> [What is being asked] Please go line by line and repeat the data below exactly, with no images.

--*--

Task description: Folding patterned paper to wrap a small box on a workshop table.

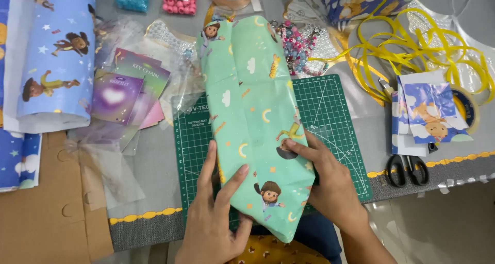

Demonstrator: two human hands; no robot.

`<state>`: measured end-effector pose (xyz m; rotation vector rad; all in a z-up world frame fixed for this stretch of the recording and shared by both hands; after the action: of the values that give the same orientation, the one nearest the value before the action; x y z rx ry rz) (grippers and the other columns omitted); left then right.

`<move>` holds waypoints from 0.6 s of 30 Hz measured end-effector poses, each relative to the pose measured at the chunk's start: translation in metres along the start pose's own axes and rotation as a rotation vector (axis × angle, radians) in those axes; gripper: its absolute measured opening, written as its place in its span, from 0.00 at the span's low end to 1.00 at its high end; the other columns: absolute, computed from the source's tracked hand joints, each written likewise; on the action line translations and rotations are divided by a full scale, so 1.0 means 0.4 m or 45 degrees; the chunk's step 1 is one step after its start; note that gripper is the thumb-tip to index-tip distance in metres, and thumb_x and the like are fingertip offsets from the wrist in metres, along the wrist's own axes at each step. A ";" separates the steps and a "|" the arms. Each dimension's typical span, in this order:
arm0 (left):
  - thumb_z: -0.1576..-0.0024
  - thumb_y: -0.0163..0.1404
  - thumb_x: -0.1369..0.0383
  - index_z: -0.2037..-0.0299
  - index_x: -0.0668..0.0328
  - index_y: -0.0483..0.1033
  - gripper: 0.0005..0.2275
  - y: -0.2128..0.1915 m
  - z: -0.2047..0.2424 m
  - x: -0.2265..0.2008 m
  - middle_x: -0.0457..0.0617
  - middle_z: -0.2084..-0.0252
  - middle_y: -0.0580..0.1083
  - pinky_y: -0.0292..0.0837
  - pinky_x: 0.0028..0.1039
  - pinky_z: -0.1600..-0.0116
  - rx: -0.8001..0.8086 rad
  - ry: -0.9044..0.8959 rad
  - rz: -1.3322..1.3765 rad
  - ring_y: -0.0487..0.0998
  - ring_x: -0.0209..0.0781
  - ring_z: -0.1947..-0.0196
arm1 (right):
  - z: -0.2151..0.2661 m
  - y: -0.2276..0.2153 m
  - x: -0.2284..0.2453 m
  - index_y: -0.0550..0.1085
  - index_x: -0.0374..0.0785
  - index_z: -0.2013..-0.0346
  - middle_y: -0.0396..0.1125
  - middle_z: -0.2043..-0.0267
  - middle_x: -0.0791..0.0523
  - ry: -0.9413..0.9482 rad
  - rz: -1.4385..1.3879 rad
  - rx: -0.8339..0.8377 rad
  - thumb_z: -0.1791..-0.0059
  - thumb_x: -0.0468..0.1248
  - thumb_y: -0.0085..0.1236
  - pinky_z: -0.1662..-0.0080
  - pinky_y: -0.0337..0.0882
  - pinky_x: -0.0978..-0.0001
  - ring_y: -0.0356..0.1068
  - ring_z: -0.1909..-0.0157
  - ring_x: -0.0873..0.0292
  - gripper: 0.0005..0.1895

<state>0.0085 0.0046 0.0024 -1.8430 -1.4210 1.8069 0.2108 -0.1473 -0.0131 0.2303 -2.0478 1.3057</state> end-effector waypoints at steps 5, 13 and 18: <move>0.38 0.53 0.69 0.29 0.39 0.65 0.25 -0.023 -0.010 -0.005 0.59 0.25 0.55 0.75 0.51 0.33 -0.186 0.335 -0.332 0.62 0.66 0.26 | -0.012 -0.036 0.022 0.69 0.45 0.36 0.45 0.22 0.43 -0.472 0.015 -0.115 0.47 0.39 0.63 0.25 0.68 0.38 0.54 0.21 0.35 0.25; 0.30 0.46 0.69 0.26 0.53 0.60 0.21 -0.080 -0.074 -0.042 0.49 0.25 0.61 0.62 0.46 0.24 -0.051 0.595 -0.724 0.62 0.53 0.25 | -0.076 -0.114 0.068 0.67 0.46 0.33 0.60 0.28 0.55 -0.822 0.417 0.058 0.42 0.25 0.47 0.29 0.72 0.47 0.61 0.25 0.40 0.24; 0.32 0.51 0.71 0.37 0.54 0.76 0.14 -0.131 -0.113 -0.080 0.49 0.37 0.76 0.72 0.52 0.31 -0.257 0.768 -0.387 0.75 0.56 0.34 | -0.107 -0.180 0.121 0.73 0.41 0.39 0.68 0.35 0.52 -0.915 0.343 -0.009 0.41 0.33 0.46 0.30 0.70 0.47 0.68 0.31 0.48 0.16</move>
<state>0.0285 0.0299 0.0714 -1.9010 -1.5549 0.8844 0.2290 -0.1353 0.0812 0.4893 -2.7578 1.5227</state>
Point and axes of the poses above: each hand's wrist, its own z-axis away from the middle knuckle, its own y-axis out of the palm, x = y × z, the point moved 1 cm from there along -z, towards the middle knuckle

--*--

> [Response to this exercise]
Task description: Folding patterned paper to wrap a small box on a workshop table.


Demonstrator: two human hands; no robot.

`<state>`: measured end-effector pose (xyz m; rotation vector rad; all in a z-up world frame fixed for this stretch of the recording and shared by both hands; after the action: of the values that give the same orientation, the one nearest the value before the action; x y z rx ry rz) (grippers and the other columns omitted); left then right.

`<move>` holds waypoints from 0.6 s of 30 Hz measured end-effector poses, each relative to the pose measured at the chunk's start: translation in metres along the start pose's own axes and rotation as a rotation vector (axis × angle, radians) in those axes; gripper: its absolute measured opening, written as its place in its span, from 0.00 at the span's low end to 1.00 at its high end; the other columns: absolute, computed from the source's tracked hand joints, each written likewise; on the action line translations and rotations are divided by a full scale, so 1.0 means 0.4 m or 45 degrees; the chunk's step 1 is one step after its start; note that gripper is the thumb-tip to index-tip distance in metres, and thumb_x and the like are fingertip offsets from the wrist in metres, along the wrist's own axes at each step. A ";" separates the steps and a "|" the arms. Each dimension's typical span, in this order:
arm0 (left):
  - thumb_z: -0.1576..-0.0024
  - thumb_y: -0.0163..0.1404
  - thumb_x: -0.1369..0.0383
  - index_z: -0.2037..-0.0299
  - index_x: -0.0668..0.0328
  - index_y: -0.0483..0.1033
  - gripper: 0.0005..0.2275
  - y: -0.2128..0.1915 m
  - z: -0.2047..0.2424 m
  - x: -0.2265..0.2008 m
  - middle_x: -0.0457..0.0617
  - middle_z: -0.2084..-0.0252
  - middle_y: -0.0580..0.1083
  - pinky_y: -0.0292..0.0837
  - pinky_x: 0.0028..0.1039
  - pinky_z: -0.1600..-0.0116
  - rx: -0.8001..0.8086 rad
  - ry: -0.9044..0.8959 rad
  - rz: -1.3322..1.3765 rad
  - ring_y: -0.0487..0.0998
  - ring_x: -0.0209..0.0781
  - ring_z: -0.1947..-0.0196
arm1 (right):
  - z: -0.2151..0.2661 m
  - y: -0.2276..0.2153 m
  - x: -0.2284..0.2453 m
  - index_y: -0.0550..0.1085
  - index_x: -0.0374..0.0785
  - index_z: -0.2013..-0.0346
  - middle_y: -0.0396..0.1125
  - middle_z: -0.2043..-0.0267
  - middle_x: -0.0791..0.0523
  - ry: -0.9413..0.9482 rad
  - rz: -1.4385..1.3879 rad
  - rx: -0.8339..0.8377 rad
  - thumb_z: -0.1791..-0.0059
  - thumb_x: -0.0468..0.1248
  - thumb_y: -0.0085..0.1236
  - pinky_z: -0.1662..-0.0080
  - pinky_y: -0.0337..0.0882
  - pinky_x: -0.0978..-0.0001
  - ring_y: -0.0356..0.1068
  - ring_z: -0.1909..-0.0157
  - ring_x: -0.0873..0.0292
  - gripper: 0.0005..0.1895

<state>0.0085 0.0046 0.0024 -1.8430 -1.4210 1.8069 0.2108 -0.1473 -0.0131 0.2303 -2.0478 1.3057</state> end-effector waypoints at steps 5, 13 and 18: <move>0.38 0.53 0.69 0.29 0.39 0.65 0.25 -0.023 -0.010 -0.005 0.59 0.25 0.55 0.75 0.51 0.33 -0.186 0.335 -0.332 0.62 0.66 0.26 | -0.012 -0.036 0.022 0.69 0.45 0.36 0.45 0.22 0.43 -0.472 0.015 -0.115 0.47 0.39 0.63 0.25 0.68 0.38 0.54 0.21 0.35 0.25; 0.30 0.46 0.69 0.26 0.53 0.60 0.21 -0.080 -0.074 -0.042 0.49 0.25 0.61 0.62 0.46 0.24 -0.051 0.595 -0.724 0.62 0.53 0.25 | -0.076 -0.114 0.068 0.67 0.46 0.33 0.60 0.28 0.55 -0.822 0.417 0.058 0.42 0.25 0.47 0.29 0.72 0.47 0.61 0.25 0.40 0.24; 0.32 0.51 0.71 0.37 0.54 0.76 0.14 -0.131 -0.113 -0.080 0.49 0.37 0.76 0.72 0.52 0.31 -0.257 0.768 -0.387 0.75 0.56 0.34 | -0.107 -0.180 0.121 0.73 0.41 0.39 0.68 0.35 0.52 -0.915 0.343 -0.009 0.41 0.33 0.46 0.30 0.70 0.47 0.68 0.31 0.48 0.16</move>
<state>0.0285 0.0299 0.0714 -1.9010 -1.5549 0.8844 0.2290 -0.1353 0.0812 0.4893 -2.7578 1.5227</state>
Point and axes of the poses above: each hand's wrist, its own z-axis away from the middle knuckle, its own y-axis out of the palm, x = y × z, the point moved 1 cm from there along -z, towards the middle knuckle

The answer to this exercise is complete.